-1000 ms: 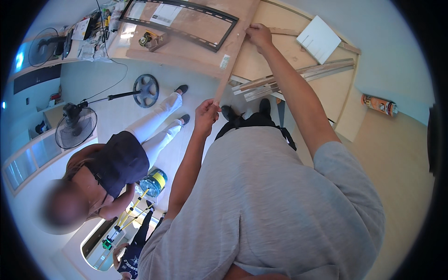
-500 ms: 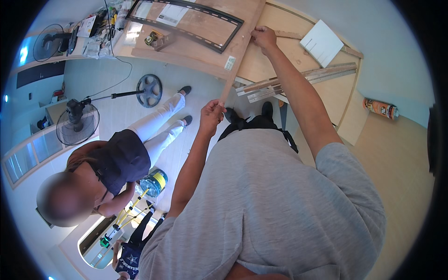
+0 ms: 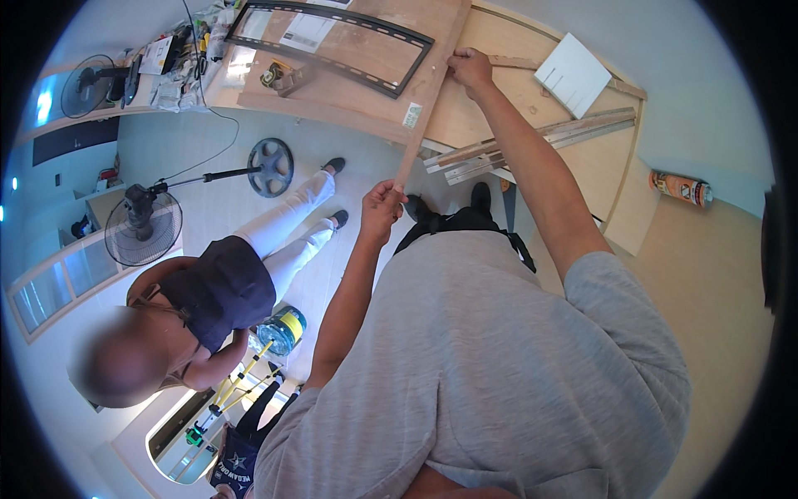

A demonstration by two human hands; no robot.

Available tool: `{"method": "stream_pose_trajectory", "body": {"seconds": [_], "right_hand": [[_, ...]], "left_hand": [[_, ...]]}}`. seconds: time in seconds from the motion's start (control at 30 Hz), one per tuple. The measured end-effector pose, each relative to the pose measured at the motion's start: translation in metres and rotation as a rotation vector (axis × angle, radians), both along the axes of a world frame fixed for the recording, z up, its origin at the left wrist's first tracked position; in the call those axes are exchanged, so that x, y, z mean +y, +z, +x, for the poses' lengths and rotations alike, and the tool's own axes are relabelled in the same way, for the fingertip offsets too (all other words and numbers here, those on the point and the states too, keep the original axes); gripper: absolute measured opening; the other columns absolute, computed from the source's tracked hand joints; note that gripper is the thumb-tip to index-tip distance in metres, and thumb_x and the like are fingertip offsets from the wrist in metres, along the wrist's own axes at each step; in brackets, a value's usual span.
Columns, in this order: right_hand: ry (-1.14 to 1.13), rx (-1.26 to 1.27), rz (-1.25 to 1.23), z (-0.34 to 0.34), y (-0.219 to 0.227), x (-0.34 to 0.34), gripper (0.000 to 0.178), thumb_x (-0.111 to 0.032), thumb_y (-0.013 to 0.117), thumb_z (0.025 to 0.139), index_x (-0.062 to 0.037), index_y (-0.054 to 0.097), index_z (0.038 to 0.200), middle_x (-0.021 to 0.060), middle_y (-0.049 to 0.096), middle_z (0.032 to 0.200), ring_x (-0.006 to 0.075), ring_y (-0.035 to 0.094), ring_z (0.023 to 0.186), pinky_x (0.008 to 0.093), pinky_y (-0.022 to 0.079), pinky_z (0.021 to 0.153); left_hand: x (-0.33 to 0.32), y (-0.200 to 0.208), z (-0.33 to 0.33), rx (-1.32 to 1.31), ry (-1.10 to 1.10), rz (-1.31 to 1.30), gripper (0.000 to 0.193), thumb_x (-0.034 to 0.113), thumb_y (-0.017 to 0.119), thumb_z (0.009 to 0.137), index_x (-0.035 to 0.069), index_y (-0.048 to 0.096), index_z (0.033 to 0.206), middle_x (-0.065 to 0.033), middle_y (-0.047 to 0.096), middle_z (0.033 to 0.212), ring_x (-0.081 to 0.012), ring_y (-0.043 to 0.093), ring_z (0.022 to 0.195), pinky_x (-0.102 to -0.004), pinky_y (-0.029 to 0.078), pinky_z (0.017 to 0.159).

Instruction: The person handles a white box and wooden slats on a workbench, aligning and positioning the pieces while interacting with others. They repeatedly pick up and place the slats and box, appearing to prepare for assembly.

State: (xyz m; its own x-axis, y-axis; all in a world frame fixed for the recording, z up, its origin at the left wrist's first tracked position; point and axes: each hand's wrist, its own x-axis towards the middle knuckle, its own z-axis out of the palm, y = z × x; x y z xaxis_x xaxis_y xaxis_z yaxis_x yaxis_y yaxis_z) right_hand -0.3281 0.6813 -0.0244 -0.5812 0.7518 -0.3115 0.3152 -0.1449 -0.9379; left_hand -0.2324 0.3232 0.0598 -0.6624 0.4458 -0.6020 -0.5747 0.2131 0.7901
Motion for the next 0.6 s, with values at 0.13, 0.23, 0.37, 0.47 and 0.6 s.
{"method": "stream_pose_trajectory", "body": {"seconds": [0.13,0.23,0.37,0.47,0.6], "right_hand": [[0.018,-0.005,-0.014,0.0014,0.0028,-0.0002,0.029,-0.013,0.077,0.082,0.0009,0.071,0.106,0.0080,0.072,0.091,0.0157,0.066,0.076,0.0285,0.052,0.065],[0.014,-0.030,-0.021,0.0019,0.0044,-0.0003,0.031,-0.016,0.077,0.077,-0.0004,0.073,0.104,0.0120,0.075,0.095,0.0213,0.071,0.085,0.0327,0.055,0.077],[-0.018,-0.009,-0.017,0.0008,0.0039,-0.0015,0.030,-0.014,0.076,0.076,-0.0003,0.074,0.103,0.0117,0.075,0.093,0.0210,0.071,0.083,0.0327,0.055,0.077],[-0.011,0.005,-0.025,0.0000,0.0028,-0.0023,0.030,-0.013,0.076,0.076,-0.0005,0.073,0.104,0.0116,0.075,0.092,0.0208,0.071,0.083,0.0329,0.055,0.077],[-0.021,-0.020,-0.026,-0.0013,0.0005,-0.0020,0.029,-0.013,0.076,0.077,-0.0005,0.073,0.103,0.0123,0.075,0.092,0.0217,0.071,0.083,0.0334,0.055,0.077]], "left_hand": [[0.0001,-0.0003,0.0004,0.004,0.004,-0.015,0.026,0.023,0.067,0.097,0.003,0.061,0.112,-0.0020,0.063,0.079,-0.0053,0.048,0.051,-0.0195,0.031,0.042],[0.0017,0.0005,0.0009,0.003,0.006,-0.039,0.025,0.023,0.066,0.097,0.003,0.061,0.112,-0.0023,0.063,0.079,-0.0055,0.047,0.050,-0.0198,0.031,0.042],[0.0036,0.0023,0.0007,-0.001,-0.008,-0.046,0.026,0.023,0.066,0.097,0.002,0.061,0.112,-0.0025,0.063,0.079,-0.0057,0.048,0.051,-0.0199,0.031,0.042],[0.0034,0.0043,0.0015,-0.001,0.015,-0.015,0.027,0.023,0.066,0.097,0.001,0.062,0.113,-0.0032,0.064,0.076,-0.0055,0.049,0.051,-0.0197,0.033,0.044],[0.0030,0.0047,0.0016,-0.007,0.011,-0.009,0.027,0.023,0.067,0.097,0.001,0.062,0.112,-0.0027,0.064,0.077,-0.0052,0.049,0.051,-0.0195,0.033,0.044]]}}
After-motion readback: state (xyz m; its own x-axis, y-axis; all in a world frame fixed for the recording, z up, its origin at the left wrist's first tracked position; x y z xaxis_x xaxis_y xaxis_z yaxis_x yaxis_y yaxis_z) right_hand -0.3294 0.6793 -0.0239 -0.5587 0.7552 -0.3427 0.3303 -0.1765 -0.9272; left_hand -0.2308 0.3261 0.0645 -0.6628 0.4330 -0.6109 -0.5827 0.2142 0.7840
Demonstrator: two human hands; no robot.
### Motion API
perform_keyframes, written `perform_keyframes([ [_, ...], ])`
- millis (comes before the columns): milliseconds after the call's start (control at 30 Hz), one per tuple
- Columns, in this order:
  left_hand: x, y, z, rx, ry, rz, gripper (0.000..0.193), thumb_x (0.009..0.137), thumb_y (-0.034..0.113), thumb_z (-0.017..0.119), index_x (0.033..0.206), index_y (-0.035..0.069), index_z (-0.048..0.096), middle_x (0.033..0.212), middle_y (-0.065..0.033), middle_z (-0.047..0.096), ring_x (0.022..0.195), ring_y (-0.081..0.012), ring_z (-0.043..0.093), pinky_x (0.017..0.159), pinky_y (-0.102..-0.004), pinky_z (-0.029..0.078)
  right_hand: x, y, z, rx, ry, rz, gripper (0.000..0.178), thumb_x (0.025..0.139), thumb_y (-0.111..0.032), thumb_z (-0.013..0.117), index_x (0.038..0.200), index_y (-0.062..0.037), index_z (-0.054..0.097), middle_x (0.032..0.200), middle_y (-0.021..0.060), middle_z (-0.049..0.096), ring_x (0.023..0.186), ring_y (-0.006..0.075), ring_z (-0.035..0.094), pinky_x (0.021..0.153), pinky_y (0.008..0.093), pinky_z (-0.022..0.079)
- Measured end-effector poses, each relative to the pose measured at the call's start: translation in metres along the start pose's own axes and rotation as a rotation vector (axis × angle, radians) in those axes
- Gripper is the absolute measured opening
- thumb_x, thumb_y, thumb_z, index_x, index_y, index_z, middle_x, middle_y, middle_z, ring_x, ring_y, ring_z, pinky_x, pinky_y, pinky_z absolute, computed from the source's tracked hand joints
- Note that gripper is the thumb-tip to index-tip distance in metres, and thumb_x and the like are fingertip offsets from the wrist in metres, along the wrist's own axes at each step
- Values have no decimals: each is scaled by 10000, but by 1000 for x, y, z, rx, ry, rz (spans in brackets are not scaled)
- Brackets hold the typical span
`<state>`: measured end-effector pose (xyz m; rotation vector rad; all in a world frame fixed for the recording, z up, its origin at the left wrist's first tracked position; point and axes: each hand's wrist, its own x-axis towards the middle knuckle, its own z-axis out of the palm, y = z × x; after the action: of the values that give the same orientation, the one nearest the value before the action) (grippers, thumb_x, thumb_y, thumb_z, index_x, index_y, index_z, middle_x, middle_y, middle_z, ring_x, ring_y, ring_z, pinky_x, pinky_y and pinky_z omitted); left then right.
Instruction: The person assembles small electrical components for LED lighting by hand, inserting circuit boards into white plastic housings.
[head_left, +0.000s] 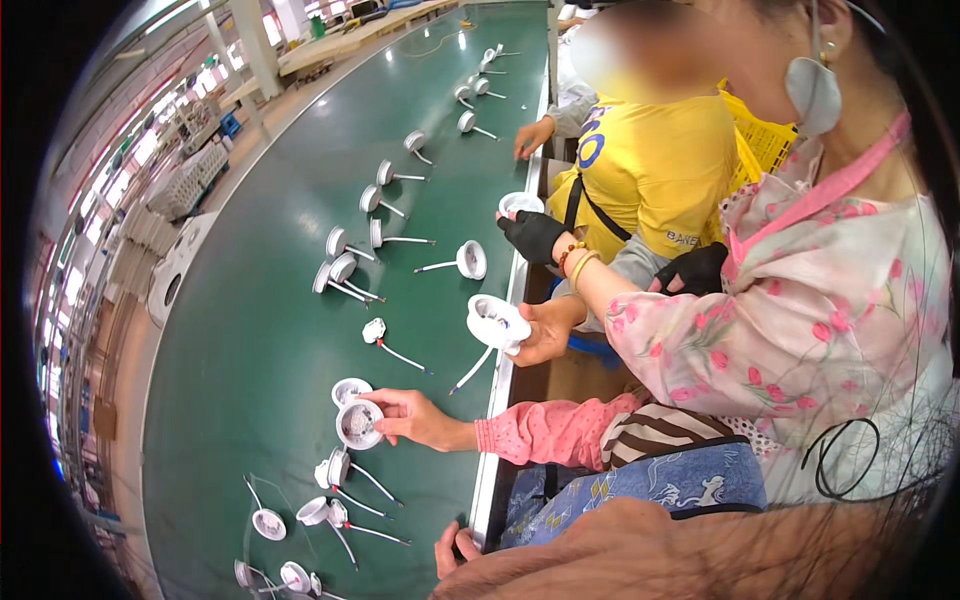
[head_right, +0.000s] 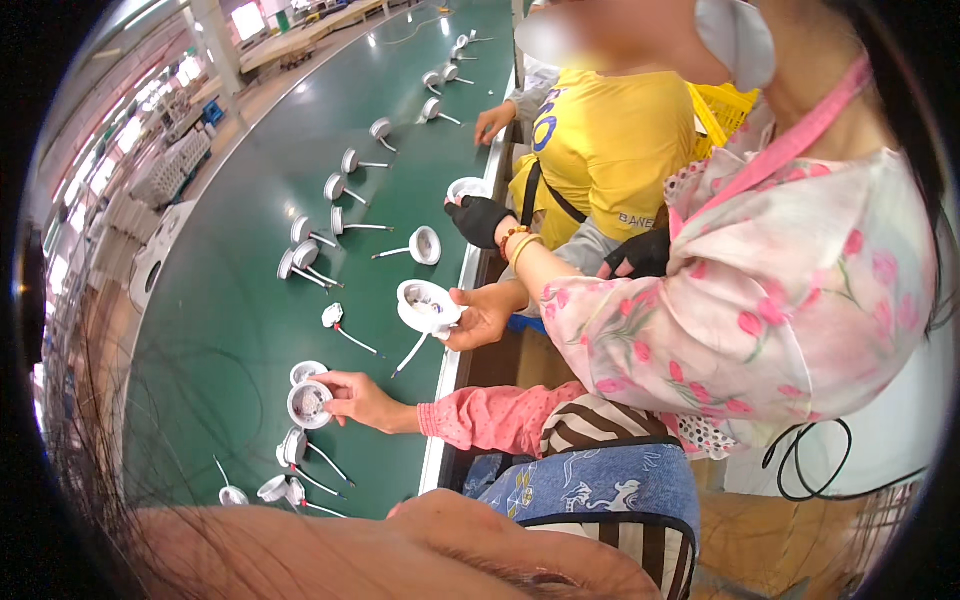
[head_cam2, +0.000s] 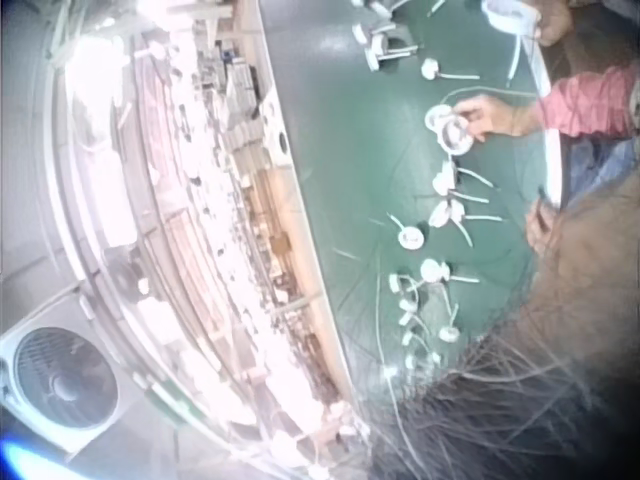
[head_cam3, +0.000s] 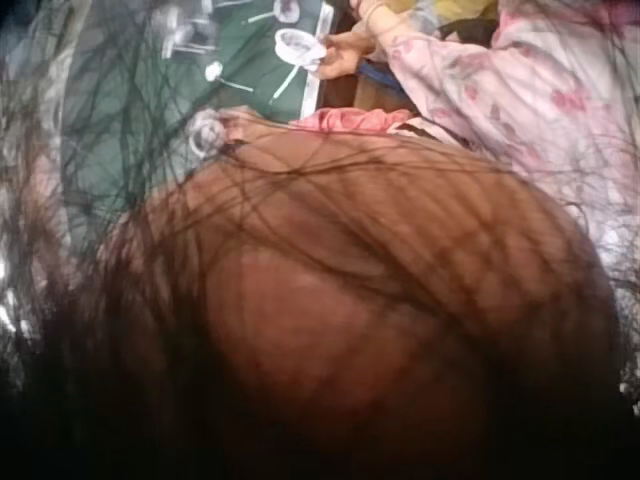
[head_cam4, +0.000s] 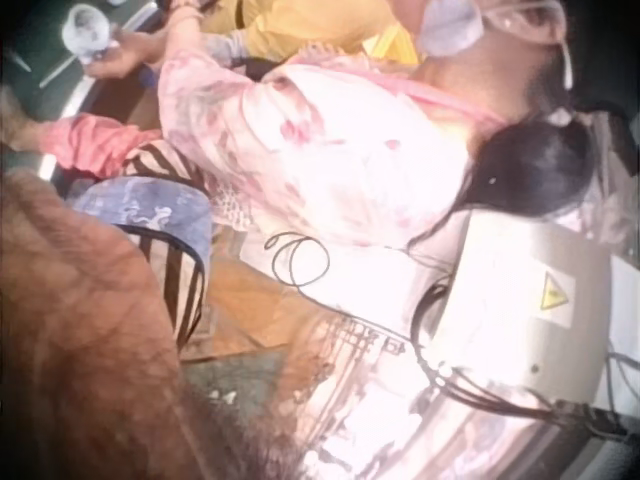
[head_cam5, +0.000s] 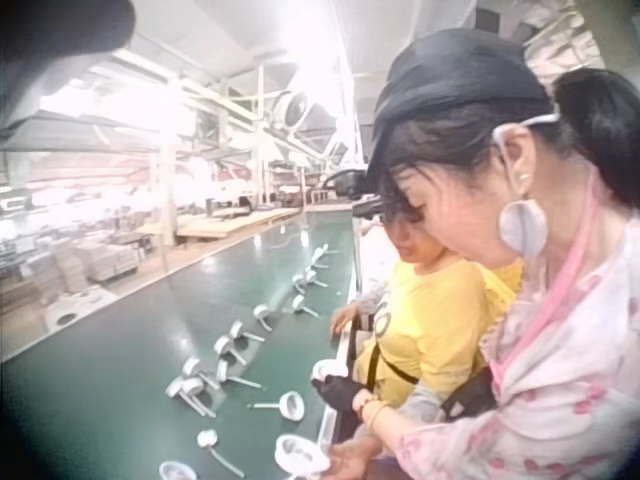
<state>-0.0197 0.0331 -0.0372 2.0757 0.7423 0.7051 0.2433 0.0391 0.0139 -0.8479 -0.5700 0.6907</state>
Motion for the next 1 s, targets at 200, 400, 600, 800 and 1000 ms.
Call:
perform_keyframes([
  [200,-5,20,-7,-177,75,-124,158,895,15,624,1011,-2,729,812,-90,660,708,-179,631,638,-295,505,2,4,7,10,-22,41,512,918,36,603,1421,11,510,1056,50,658,753,87,574,663,254,498],
  [400,-3,21,-6,-146,56,-232,183,912,6,602,1050,-17,719,846,-91,683,711,-151,624,627,-272,495,5,5,5,61,-2,66,515,905,61,602,1411,40,510,1090,81,668,788,102,604,627,256,496],
  [600,-3,28,-9,-115,53,-208,195,906,-1,596,1058,-21,717,834,-94,681,691,-154,620,613,-276,490,3,5,7,95,-6,82,500,906,53,616,1397,44,521,1092,81,669,772,106,602,625,257,494],
  [800,-2,32,-8,-52,73,-165,179,890,13,620,1029,-16,728,792,-83,668,663,-156,603,591,-286,471,0,4,5,101,-25,66,494,910,51,611,1396,43,524,1091,79,670,772,100,598,629,257,495],
  [1000,1,44,-8,-44,79,-140,172,885,10,627,1021,-7,731,777,-84,661,658,-164,606,593,-292,472,0,4,5,105,-33,68,492,910,54,604,1395,41,526,1086,74,672,763,96,595,635,252,496],
])
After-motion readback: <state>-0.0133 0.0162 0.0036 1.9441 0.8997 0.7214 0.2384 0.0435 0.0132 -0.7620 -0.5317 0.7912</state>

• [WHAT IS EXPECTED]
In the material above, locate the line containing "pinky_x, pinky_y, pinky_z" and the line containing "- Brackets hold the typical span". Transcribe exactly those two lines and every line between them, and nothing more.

• [TASK SOLUTION]
- thumb_x, thumb_y, thumb_z, index_x, index_y, index_z, middle_x, middle_y, middle_z, ring_x, ring_y, ring_z, pinky_x, pinky_y, pinky_z absolute, computed from the source's tracked hand joints
- Note that gripper is the thumb-tip to index-tip distance in metres, and thumb_x and the like are fingertip offsets from the wrist in metres, along the wrist's own axes at each step
- Values have no decimals: each is scaled by 10000, but by 1000 for x, y, z, rx, ry, rz (spans in brackets are not scaled)
- Brackets hold the typical span

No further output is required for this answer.